The FOR-DMD (Finding the Optimum Steroid Regimen for Duchenne Muscular Dystrophy, ClinicalTrials.gov identifier NCT01603407) study is a multi-centre international study, funded by the NIH, addressing the current equipoise in the use of corticosteroids in Duchenne muscular dystrophy (DMD) [25]. Despite evidence from both randomised trials and cohort studies that corticosteroids are of benefit in DMD [2628], clinicians continue to be very divided in prescribing corticosteroids in DMD. There are up to 27 different type and dosage regimens currently in routine use, and in some centres, corticosteroids are not prescribed at all [29]. The FOR-DMD study aims to recruit 300 DMD subjects across 40 sites in five different countries (USA, Canada, UK, Germany and Italy) to receive one of the three most commonly prescribed corticosteroid regimens in DMD (daily prednisone, daily deflazacort and intermittent prednisone, 10 days on/10 days off) with the aim to overcome the inconsistencies in corticosteroid prescription. The duration of the study was 3 to 5 years, anticipating that the recruitment target would have been reached in 2 years from study site opening.

The study received funding from the NIH in July 2010 with the understanding that the study would take 6 years: 1 year for study set-up, 2 years for recruitment with each participant being treated and followed up in a blinded manner for 3–5 years depending on when enrolled.
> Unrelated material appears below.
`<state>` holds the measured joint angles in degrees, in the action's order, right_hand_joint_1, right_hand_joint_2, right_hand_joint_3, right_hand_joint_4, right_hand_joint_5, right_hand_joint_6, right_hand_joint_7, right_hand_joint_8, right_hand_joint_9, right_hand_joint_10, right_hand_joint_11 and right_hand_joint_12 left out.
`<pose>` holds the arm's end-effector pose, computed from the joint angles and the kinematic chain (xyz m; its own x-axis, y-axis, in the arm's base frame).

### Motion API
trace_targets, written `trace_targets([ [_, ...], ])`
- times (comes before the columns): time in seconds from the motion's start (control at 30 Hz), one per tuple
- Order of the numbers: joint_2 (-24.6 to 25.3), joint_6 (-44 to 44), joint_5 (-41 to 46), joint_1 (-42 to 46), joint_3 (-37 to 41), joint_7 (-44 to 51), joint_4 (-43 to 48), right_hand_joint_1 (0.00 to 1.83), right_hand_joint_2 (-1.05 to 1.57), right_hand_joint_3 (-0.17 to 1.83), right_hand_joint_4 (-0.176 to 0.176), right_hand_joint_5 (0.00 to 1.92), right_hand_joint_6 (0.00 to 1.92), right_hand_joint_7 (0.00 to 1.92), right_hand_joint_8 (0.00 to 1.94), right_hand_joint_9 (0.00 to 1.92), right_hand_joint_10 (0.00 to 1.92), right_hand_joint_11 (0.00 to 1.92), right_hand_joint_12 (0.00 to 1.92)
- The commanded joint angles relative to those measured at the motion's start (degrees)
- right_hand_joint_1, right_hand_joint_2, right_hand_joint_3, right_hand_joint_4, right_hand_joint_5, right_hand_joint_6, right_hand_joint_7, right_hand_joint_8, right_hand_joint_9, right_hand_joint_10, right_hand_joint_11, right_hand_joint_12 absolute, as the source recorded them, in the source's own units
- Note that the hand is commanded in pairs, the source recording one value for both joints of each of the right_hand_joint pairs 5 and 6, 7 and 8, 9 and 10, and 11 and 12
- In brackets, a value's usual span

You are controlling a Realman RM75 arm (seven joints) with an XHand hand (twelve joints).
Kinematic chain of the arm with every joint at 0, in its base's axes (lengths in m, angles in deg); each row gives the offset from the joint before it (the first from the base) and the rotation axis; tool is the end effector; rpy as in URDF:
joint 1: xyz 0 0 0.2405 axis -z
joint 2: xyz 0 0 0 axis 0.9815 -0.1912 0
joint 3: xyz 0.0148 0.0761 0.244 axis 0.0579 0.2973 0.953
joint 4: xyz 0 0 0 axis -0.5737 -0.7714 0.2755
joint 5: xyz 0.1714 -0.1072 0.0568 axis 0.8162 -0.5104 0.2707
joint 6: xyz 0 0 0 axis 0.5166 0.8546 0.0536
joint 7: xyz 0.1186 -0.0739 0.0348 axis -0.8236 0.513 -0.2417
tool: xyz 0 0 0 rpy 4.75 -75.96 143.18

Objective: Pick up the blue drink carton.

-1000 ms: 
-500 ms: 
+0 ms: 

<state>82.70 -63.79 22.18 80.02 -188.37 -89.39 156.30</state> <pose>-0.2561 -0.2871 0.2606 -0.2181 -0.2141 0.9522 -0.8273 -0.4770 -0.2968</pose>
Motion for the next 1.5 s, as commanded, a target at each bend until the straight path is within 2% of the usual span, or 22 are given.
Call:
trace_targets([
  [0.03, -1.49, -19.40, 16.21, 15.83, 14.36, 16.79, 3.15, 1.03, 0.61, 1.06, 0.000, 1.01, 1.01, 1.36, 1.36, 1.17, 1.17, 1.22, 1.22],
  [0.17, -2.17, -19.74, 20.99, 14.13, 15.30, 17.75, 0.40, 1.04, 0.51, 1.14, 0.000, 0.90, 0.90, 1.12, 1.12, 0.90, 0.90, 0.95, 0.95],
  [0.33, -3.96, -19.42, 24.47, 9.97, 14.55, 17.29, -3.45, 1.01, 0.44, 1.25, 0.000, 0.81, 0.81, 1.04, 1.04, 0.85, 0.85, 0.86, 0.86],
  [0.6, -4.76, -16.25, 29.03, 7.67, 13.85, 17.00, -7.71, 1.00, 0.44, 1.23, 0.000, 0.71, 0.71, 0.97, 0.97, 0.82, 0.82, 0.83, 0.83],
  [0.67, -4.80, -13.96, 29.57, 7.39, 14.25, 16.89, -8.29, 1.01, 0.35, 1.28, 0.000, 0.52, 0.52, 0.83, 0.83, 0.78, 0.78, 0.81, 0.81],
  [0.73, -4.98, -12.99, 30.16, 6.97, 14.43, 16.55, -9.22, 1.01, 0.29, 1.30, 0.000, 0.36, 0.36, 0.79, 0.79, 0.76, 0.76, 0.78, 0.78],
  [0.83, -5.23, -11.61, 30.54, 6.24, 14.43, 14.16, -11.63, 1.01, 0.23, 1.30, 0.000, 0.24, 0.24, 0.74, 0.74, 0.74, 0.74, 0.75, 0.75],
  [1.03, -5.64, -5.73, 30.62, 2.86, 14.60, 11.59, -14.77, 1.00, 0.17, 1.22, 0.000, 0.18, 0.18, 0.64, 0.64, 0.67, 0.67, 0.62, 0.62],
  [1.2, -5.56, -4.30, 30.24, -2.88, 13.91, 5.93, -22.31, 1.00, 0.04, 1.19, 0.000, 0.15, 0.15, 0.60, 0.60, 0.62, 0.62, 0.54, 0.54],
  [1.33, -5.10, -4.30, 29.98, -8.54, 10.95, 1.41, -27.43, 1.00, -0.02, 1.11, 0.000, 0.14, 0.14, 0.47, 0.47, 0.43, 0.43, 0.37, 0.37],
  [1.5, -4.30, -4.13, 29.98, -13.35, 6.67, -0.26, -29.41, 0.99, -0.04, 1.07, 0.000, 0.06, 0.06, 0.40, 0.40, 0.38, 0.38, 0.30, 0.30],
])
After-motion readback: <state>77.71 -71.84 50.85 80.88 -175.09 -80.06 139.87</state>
Study preparation focussed primarily on contract negotiations between the Sponsor, University of Rochester (recipient of the NIH award) and Newcastle Upon Tyne NHS Hospitals Foundation Trust (NUTH) in the UK (the Sponsor’s Legal Representative in the European Economic Area (EEA) and on drug manufacture. The intent was for recruitment to begin in July 2011; however, the first study sites were not opened for recruitment until January 2013.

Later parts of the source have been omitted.